Suivant ce que l’adulte fera de la parole de l’enfant, celui-ci restera ou non dans la pertinence. « Un bambin lance à son père : ‘Tu dis que le poisson, c’est bon pour la santé et tu n’en manges pas’. Le parent peut expliquer que oui, le poisson est un aliment reconnu comme bon pour la santé, mais qu’il n’aime pas le poisson et que les goûts, ça se respecte. Un dialogue se met en place. »
« L’enfant, dans sa pertinence et par son questionnement, amène l’adulte à prendre conscience des mots qu’il utilise, de la façon dont il parle, des messages qu’il transmet peut-être sans s’en rendre compte. Vous lâchez à votre fils : ‘T’as le caractère de ton père’, il risque de vous demander : ‘C’est quoi, le caractère de mon père ?’. Face à un enfant qui vous fait des réflexions pertinentes, vous concluez : il est curieux, il a peut-être raison, ce qu’il dit a un sens.
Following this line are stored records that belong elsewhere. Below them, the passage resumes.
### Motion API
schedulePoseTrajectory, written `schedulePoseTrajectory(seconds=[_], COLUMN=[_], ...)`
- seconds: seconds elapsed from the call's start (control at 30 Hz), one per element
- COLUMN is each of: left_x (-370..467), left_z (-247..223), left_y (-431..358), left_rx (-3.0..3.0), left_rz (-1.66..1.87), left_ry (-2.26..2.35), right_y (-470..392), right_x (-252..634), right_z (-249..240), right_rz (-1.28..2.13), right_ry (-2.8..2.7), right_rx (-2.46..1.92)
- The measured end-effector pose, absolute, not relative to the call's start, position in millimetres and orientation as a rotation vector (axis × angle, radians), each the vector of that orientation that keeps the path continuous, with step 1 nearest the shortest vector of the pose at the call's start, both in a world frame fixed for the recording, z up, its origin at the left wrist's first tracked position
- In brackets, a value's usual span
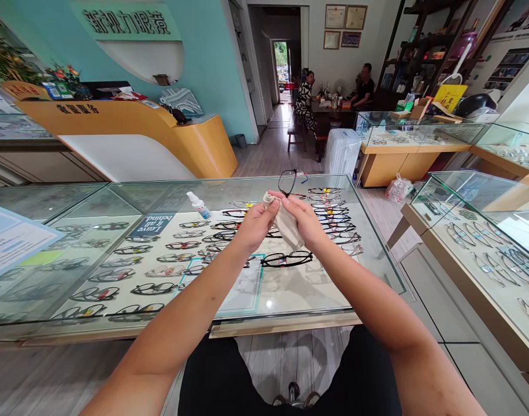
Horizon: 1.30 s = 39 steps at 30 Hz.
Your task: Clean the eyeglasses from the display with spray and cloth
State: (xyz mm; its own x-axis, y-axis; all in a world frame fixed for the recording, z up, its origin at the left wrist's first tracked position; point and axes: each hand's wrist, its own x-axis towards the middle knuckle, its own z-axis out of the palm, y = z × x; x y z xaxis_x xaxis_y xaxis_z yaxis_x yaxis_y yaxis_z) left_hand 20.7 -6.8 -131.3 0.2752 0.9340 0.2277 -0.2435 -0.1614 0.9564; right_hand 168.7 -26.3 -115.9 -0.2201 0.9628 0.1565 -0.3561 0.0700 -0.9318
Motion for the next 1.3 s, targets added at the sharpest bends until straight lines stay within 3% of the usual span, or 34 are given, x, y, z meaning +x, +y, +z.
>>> schedulePoseTrajectory(seconds=[0.23, 0.63, 0.93, 1.3], left_x=[15.4, 26.9, 16.1, 5.5], left_z=[-121.3, -129.4, -136.8, -131.1], left_y=[-11.5, -20.0, -3.2, 10.0], left_rx=[1.329, 1.362, 1.371, 1.138], left_rz=[1.000, 1.447, 1.215, 1.415], left_ry=[0.571, 0.822, 0.733, 0.865], right_y=[-18.1, -24.1, -16.9, -6.4], right_x=[175.8, 165.2, 174.1, 189.3], right_z=[-116.9, -123.3, -121.7, -118.2], right_rz=[1.457, 1.356, 1.438, 1.165], right_ry=[-1.091, -1.333, -1.203, -1.479], right_rx=[-0.743, -0.655, -0.674, -0.667])
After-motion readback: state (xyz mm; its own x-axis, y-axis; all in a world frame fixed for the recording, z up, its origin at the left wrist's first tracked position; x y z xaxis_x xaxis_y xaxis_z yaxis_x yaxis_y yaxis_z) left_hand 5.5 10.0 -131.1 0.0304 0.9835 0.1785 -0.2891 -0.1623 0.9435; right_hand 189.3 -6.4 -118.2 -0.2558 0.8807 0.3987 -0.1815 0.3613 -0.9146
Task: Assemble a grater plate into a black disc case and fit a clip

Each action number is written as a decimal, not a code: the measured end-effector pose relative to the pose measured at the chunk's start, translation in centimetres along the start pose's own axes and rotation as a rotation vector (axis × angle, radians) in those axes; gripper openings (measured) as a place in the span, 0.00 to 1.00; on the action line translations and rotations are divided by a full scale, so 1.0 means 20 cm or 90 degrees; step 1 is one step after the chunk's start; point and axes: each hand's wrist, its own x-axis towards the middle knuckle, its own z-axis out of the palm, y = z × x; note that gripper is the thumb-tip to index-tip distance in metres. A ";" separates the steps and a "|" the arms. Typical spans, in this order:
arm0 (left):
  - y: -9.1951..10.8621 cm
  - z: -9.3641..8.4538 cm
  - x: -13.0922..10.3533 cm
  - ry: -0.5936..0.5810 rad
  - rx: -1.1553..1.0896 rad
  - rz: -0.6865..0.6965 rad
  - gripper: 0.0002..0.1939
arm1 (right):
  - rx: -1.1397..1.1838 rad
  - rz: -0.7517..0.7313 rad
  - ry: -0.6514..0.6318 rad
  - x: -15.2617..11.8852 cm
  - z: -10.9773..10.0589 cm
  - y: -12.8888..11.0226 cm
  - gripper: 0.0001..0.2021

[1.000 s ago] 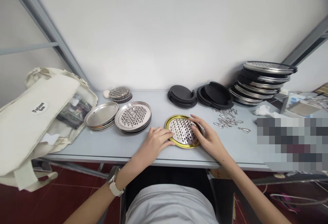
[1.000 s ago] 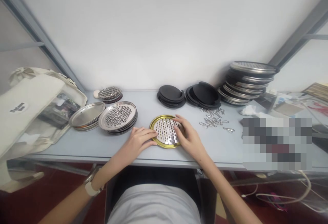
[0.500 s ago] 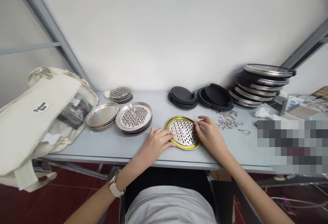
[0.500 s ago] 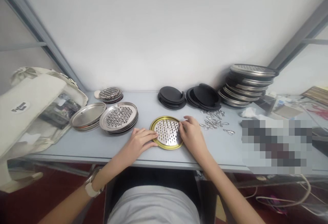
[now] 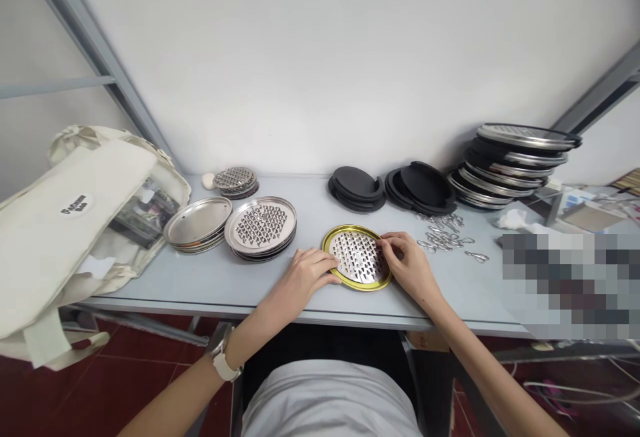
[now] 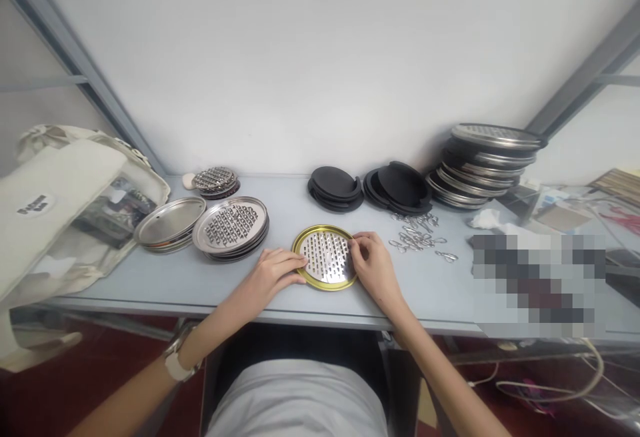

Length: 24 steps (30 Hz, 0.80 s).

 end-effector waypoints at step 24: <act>0.01 -0.01 -0.01 -0.003 0.039 -0.002 0.17 | -0.021 -0.005 0.041 -0.03 0.01 0.00 0.11</act>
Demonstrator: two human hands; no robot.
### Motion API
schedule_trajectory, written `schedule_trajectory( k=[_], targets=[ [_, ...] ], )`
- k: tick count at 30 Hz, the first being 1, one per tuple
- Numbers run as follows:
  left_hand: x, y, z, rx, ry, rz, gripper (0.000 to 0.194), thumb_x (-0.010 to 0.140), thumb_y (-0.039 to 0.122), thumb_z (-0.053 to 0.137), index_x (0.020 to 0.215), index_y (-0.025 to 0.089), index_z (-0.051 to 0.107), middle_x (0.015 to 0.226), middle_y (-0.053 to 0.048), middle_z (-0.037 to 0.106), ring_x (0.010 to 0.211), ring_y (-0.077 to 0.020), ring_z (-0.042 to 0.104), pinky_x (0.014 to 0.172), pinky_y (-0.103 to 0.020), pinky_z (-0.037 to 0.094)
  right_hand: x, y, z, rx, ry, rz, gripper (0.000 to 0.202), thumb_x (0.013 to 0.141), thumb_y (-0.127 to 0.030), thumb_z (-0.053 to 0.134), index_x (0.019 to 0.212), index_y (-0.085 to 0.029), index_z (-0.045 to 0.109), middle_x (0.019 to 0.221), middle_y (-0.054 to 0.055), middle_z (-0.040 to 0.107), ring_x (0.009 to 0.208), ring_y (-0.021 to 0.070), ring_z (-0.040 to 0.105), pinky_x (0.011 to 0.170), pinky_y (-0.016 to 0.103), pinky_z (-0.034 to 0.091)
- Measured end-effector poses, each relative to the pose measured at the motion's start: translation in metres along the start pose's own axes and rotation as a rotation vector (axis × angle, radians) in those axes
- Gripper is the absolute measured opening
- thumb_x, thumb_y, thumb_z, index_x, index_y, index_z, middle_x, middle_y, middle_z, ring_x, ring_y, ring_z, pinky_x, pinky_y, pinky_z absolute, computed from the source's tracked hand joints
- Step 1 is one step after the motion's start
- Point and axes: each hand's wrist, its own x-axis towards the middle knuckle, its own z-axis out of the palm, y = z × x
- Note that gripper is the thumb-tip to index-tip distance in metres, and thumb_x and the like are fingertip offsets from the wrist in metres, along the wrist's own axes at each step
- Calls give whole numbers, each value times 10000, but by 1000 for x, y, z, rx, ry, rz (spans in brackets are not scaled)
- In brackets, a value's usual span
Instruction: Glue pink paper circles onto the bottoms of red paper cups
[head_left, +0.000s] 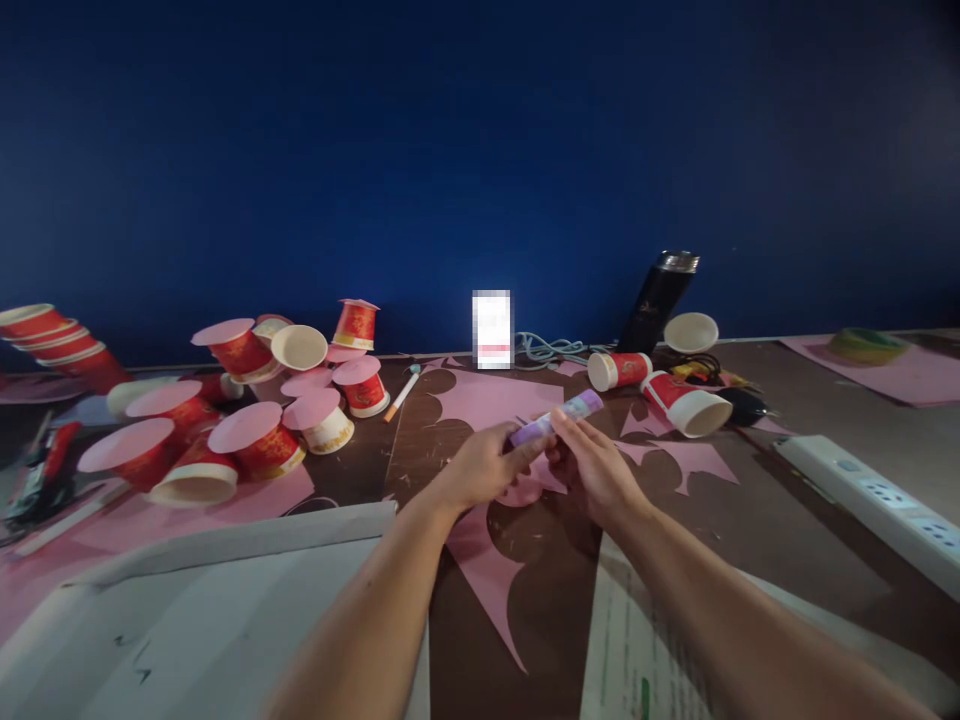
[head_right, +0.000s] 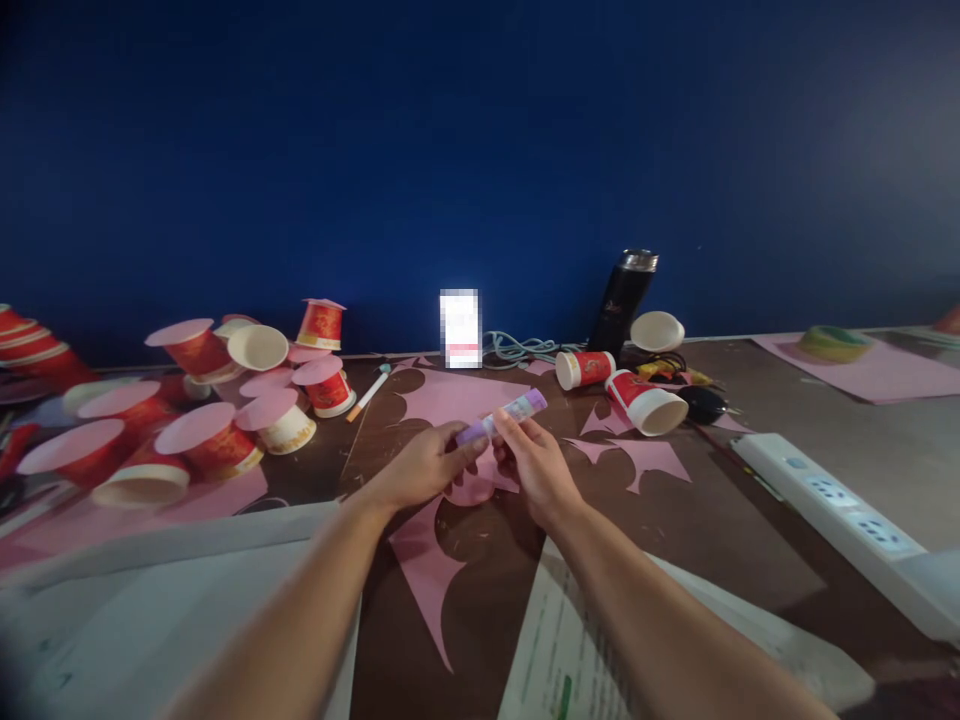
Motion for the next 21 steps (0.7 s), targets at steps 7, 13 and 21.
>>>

La question pertinente est celle que l’enfant pose pour avancer dans son raisonnement, pour mieux comprendre. Il a quelque chose dans la tête qui est en difficulté, il réclame des précisions, une explication. Vous avez presque besoin d’un temps d’arrêt pour lui répondre. »

Bientôt, les « Ne me parle pas sur ce ton ! »

Devant un gosse insolent, vous vous sentez agressé : « Tu dis que le poisson est bon pour la santé, t’en manges pas, t’es con ! ». « L’enfant n’essaie pas de comprendre, il cherche à provoquer l’autre, à le faire mousser. Cette impertinence, cette insolence, vous la retrouverez à l’adolescence, quand le mot va permettre l’opposition. Cela sera le temps des ‘Ne me parle pas sur ce ton ! Tu peux me dire des choses, mais dis-les d’une manière respectueuse’. »

Martine Gayda

ZOOM

Chez maman, ce n’est pas comme chez papa

À 6-7-8 ans, les enfants sont comme des éponges et pointent, avec rigueur, les incohérences qui les entourent. D’où, pour Sabine Van Trimpont, « le danger de les mettre dans des endroits où l’on exprime des idées qui vont à l’encontre des valeurs familiales ».
Mais, déjà quand leurs parents sont séparés, ils peuvent se trouver dans deux réalités différentes, voire opposées, reconnaît la psychothérapeute. Par exemple, chez maman, il faut aller dormir tôt, à 20 h, parce qu’une bonne nuit de sommeil, c’est sacré. Par contre, chez papa, il n’y a pas d’heure, on va au lit quand on se sent fatigué. Et là, il faut faire avec, comme on dit.